# Your instructions
In the listing that follows, the range to quote begins at the line that has "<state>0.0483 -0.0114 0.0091" and ends after the line that has "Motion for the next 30"; quote it verbatim and add nothing.

=== Data for processing ===

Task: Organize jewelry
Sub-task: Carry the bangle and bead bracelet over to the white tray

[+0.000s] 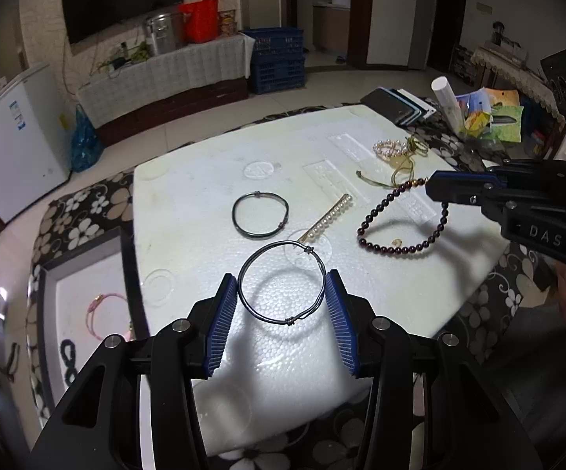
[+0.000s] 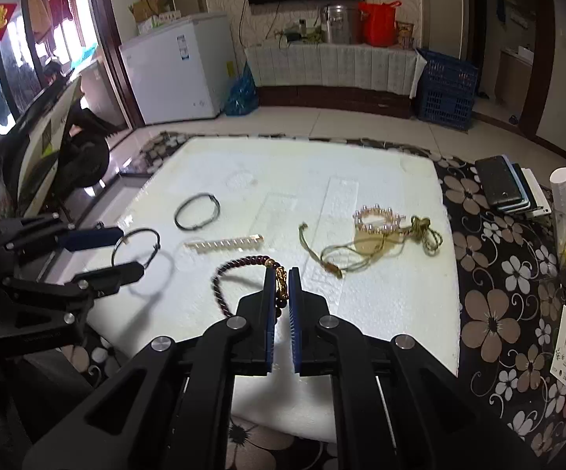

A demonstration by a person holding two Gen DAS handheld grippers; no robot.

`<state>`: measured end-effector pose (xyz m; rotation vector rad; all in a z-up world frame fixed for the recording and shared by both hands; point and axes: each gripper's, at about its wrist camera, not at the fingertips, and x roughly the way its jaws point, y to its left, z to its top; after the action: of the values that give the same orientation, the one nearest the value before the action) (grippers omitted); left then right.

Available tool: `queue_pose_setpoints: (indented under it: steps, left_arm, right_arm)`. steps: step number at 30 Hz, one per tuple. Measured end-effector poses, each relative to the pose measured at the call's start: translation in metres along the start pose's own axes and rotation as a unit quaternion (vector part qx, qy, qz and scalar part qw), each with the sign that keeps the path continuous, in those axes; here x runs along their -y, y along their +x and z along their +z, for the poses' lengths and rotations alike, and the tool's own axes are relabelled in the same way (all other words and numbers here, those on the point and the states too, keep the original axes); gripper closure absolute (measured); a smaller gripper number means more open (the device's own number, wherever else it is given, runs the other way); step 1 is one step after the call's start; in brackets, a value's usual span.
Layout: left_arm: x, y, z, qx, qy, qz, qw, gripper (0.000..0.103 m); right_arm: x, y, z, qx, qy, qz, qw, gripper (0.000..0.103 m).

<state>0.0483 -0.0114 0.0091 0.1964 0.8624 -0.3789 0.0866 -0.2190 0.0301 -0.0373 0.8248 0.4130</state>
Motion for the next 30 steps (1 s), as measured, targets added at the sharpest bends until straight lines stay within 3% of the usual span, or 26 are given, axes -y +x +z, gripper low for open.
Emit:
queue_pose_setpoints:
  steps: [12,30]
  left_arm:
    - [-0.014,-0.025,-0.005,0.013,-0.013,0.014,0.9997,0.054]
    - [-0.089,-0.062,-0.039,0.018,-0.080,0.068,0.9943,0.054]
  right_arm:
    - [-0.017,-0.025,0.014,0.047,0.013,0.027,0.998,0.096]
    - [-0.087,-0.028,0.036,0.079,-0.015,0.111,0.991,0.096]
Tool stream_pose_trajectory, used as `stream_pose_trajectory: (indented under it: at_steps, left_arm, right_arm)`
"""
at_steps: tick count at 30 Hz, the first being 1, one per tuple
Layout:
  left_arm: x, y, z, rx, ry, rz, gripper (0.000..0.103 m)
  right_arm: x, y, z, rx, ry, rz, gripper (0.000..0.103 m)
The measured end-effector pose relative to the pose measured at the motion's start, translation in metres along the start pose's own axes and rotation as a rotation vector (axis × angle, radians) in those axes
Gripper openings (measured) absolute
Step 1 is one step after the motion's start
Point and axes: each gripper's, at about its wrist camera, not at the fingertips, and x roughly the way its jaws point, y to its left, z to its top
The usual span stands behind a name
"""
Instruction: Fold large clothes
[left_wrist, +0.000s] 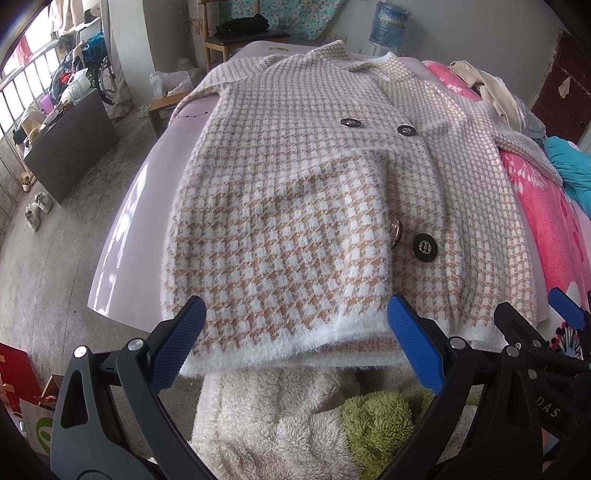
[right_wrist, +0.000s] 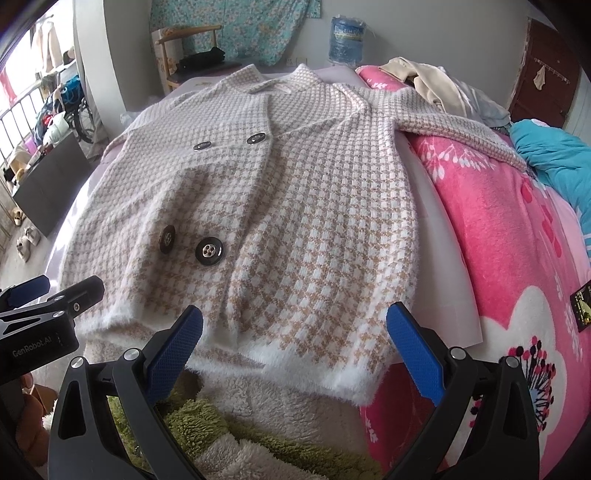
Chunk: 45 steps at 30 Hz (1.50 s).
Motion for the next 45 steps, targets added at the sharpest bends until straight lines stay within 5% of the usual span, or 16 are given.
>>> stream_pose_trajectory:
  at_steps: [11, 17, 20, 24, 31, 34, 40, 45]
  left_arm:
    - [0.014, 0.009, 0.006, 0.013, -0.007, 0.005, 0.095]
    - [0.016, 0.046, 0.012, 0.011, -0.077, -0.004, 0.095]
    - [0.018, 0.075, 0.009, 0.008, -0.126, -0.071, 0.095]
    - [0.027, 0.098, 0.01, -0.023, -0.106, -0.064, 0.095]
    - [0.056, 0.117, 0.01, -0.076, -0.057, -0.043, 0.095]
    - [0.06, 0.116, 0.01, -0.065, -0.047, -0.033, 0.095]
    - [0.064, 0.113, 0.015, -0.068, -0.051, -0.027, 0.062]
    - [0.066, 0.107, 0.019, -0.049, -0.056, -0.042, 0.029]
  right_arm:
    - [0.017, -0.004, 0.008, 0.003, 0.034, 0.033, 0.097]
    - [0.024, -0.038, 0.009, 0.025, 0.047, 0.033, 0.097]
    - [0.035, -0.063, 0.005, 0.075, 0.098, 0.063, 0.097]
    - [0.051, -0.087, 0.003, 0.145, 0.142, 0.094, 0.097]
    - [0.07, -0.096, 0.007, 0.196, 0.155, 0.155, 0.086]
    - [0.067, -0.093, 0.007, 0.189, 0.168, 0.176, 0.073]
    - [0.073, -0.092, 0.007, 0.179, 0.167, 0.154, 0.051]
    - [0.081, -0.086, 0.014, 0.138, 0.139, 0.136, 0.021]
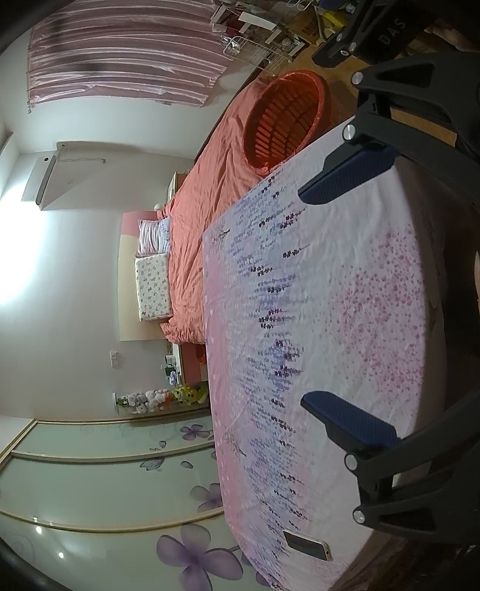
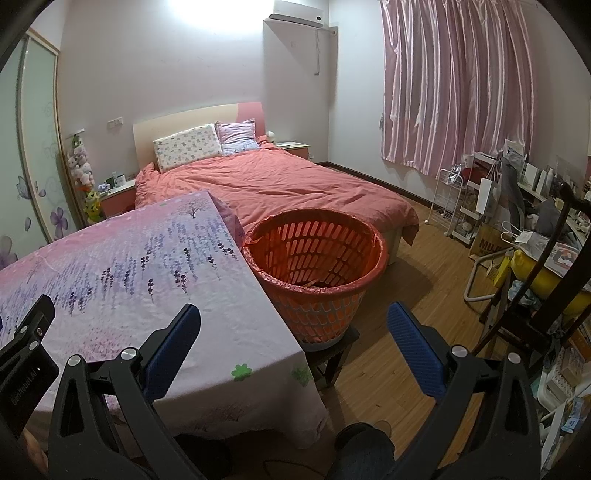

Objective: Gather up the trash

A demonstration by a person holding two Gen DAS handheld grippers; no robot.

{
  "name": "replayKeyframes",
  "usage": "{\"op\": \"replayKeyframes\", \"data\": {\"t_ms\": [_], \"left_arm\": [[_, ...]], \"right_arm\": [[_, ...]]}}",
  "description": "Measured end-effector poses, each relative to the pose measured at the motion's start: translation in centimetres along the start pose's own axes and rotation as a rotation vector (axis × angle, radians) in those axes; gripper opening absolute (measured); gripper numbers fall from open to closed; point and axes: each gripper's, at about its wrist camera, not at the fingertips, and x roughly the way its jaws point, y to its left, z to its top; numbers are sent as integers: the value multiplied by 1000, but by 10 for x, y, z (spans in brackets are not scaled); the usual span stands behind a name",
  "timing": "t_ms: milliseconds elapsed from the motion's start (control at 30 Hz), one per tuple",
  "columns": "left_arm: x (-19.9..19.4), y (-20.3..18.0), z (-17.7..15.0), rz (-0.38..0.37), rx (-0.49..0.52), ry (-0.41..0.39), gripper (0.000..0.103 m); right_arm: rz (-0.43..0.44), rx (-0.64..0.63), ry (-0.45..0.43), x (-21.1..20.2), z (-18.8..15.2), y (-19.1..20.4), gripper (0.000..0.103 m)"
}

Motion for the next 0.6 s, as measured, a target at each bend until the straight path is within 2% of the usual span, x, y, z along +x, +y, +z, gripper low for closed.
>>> {"op": "replayKeyframes", "data": {"t_ms": [600], "left_arm": [[1, 0, 1, -1, -1, 3, 99]], "right_arm": [[-1, -1, 1, 1, 0, 0, 100]]}}
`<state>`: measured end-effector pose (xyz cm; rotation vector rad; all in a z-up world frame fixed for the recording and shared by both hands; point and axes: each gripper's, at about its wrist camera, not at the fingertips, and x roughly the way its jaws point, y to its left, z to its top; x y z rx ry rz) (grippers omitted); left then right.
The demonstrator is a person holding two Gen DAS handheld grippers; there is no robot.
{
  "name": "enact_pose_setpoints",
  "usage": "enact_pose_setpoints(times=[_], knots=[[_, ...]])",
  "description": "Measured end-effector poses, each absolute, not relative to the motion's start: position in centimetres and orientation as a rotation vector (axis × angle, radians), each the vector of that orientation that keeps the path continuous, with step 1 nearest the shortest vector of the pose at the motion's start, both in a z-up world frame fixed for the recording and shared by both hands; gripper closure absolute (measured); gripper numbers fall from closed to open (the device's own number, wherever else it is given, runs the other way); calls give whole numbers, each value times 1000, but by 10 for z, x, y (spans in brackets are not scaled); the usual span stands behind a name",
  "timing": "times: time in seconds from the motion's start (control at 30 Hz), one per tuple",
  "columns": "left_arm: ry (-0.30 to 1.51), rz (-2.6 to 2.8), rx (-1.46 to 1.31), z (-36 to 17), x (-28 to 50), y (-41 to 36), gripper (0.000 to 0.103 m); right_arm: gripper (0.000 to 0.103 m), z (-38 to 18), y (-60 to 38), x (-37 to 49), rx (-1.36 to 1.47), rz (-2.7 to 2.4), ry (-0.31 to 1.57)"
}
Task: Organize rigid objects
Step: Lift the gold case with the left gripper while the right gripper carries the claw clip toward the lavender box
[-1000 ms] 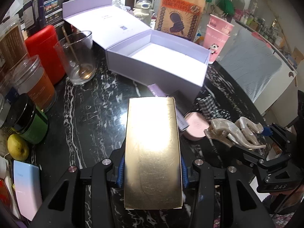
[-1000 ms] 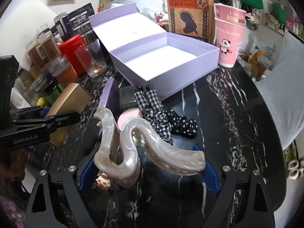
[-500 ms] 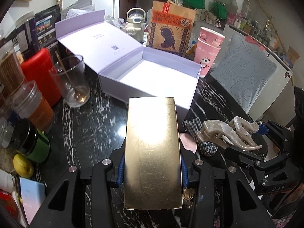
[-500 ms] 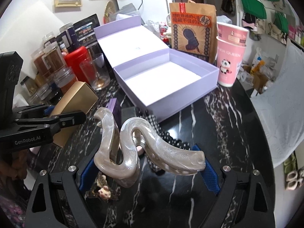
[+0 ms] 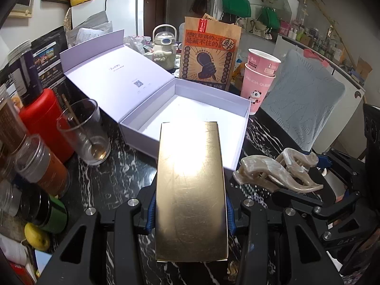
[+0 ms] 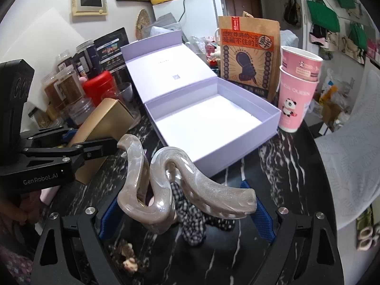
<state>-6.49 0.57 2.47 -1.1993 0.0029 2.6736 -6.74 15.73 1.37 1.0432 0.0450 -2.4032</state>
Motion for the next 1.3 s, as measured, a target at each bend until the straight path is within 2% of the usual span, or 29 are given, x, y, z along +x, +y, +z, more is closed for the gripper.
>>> enact_pose_setpoints(times=[0.73, 1.3], knots=[[75, 2676, -1193, 30, -149, 4, 59, 11, 24, 152, -142, 1010, -2417, 15], [148, 2634, -1215, 23, -220, 9, 59, 11, 34, 146, -210, 962, -2461, 94]])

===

# Response to this exercise
<state>0.0483 -0.0114 0.0091 0.1964 0.8624 -0.3789 0.0866 -0.2190 0.0301 -0.0373 0.8248 0.4130</state>
Motion for the next 30 steps (1 s), as measured, targets added at the sharpest bends until straight lines stay within 3% of the usual span, or 26 are given, axes -y +x +z, gripper low for open.

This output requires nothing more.